Stylus est de ces grands crus qui vieillissent longuement en bouche. Ici, rien de révolutionnaire dans son travail, juste une orfèvrerie subtile où se mêlent des quatuors, la voix haute perchée de William Sheller, les eaux dormantes qui s’éveillent, les flonsflons des mélodies au lyrisme parfois amusé.
Entre le quotidien bien dessiné des enfants des divorces, la flânerie à ras de l’eau d’une mare, les 10 titres qui constituent Stylus relèvent plus d’une vision kaléidoscopique que de celle de l’expert froid. Classiques sans être académiques, variété sans être variétoche. Jardin des merveilles où l’on se surprend à y chercher un lapin à la grosse montre, une belle journée qu’on ne veut pas voir finir…
Pour les plus prudents, les plus sceptiques, est-il nécessaire de rappeler que la notion d’expérimentation n’a pas forcément besoin de se montrer tapageuse pour exister.
Chez William Sheller, il y a cette liberté d’écriture qui se refuse à des parois trop faciles.
Une liberté de ceux qui nous connaissent bien, de ceux qui ne cherchent pas à prouver, de ceux qui veulent seulement nous accompagner et nous amener ailleurs. Une musique de faux-semblants, de pas grand-chose aux orchestrations subtiles sans être virtuoses, sans être démonstratives.
Un grand écart entre un Jazz façon Walpurgis ou le symbolisme affirmé du piano de Sweet Piece, William Sheller joue avec nos possibles et nos envies de se laisser emporter. C’est beau comme du Debussy, comme du Love, comme du Beatles. C’est beau comme la liberté finalement !
Greg Bod
William Sheller – Stylus
Label : Universal Music / Mercury Records
Sortie : 23 octobre 2015
J’ai beaucoup aimé ce commentaire. Je l’ai trouvé extrêmement bien écrit, intelligent, informé, enthousiaste mais sous-tendu. Il témoigne d’une grande connaissance et d’une belle sensibilité. Bravo, donc. Et pas seulement parce que je vénère Sheller!
Oui un grand bonhomme avec une grande simplicité !!!
En concert c est un bel échange avec la salle …les chansons sont présentées …on en sait un peu plus sur ses préoccupations …il vit en pleine Sologne loin du bling bling artistique parisien …

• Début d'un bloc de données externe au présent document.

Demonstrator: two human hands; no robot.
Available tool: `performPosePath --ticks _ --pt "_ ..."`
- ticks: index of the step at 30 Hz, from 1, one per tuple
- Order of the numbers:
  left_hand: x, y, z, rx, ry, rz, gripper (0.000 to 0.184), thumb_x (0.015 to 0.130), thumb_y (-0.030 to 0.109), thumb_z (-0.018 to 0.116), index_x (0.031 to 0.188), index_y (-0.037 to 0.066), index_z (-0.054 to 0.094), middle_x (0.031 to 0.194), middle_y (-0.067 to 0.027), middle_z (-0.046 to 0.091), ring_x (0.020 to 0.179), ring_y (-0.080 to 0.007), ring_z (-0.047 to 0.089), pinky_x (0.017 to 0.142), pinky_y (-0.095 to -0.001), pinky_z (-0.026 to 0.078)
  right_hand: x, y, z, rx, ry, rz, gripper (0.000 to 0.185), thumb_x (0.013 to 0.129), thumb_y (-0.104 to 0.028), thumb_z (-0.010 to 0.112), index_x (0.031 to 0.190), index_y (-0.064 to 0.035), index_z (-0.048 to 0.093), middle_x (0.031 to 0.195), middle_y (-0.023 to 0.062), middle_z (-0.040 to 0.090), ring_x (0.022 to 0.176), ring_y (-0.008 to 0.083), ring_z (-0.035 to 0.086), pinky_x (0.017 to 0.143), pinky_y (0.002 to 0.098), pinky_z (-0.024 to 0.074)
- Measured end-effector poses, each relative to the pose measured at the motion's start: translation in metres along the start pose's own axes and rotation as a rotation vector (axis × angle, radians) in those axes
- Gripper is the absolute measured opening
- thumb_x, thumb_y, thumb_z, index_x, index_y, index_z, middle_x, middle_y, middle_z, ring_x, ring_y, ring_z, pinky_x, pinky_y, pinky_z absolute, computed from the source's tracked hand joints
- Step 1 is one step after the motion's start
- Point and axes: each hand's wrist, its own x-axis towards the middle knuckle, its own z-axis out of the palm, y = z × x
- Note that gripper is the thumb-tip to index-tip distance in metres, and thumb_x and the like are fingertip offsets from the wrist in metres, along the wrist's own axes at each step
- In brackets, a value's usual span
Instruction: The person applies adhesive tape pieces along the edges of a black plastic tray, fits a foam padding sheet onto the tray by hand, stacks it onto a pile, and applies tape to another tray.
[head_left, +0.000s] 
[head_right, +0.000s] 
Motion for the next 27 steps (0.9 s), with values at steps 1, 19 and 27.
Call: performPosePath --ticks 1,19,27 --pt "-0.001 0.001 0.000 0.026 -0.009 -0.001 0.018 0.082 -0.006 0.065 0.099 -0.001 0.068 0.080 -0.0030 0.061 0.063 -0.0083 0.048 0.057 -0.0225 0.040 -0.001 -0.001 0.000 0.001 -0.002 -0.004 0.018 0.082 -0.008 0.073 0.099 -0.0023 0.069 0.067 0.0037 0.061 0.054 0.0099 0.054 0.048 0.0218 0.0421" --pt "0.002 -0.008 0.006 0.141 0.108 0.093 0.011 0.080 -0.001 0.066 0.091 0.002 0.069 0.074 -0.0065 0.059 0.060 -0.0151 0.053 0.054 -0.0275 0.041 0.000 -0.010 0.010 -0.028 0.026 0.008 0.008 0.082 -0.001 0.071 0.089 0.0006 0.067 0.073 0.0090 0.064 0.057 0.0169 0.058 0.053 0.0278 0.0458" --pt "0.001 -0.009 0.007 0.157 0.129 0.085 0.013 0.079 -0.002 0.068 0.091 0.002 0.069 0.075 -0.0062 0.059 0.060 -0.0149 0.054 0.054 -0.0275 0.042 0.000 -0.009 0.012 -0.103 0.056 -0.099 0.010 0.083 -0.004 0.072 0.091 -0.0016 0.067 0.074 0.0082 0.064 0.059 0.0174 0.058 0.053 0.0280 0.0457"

Nous à Brest nous aurons la chance de le voir en octobre au quartz !!!
Bonjour,
William Sheller est un grand artiste, il a marqué le chanson française à une certaine époque, aujourd’hui la nouvelle génération ne reconnait pas le talent de l’artiste et les radios ne passent que les trucs à la « mode ».
William Sheller fait partie des artistes, qui n’ont pas la notoriété méritée, la lumière des projecteurs se braquent sur eux que pour un courte instant, laissant croire à certains qui ne font plus rien, qu’ils ont arrêté de faire des chansons, de la musique.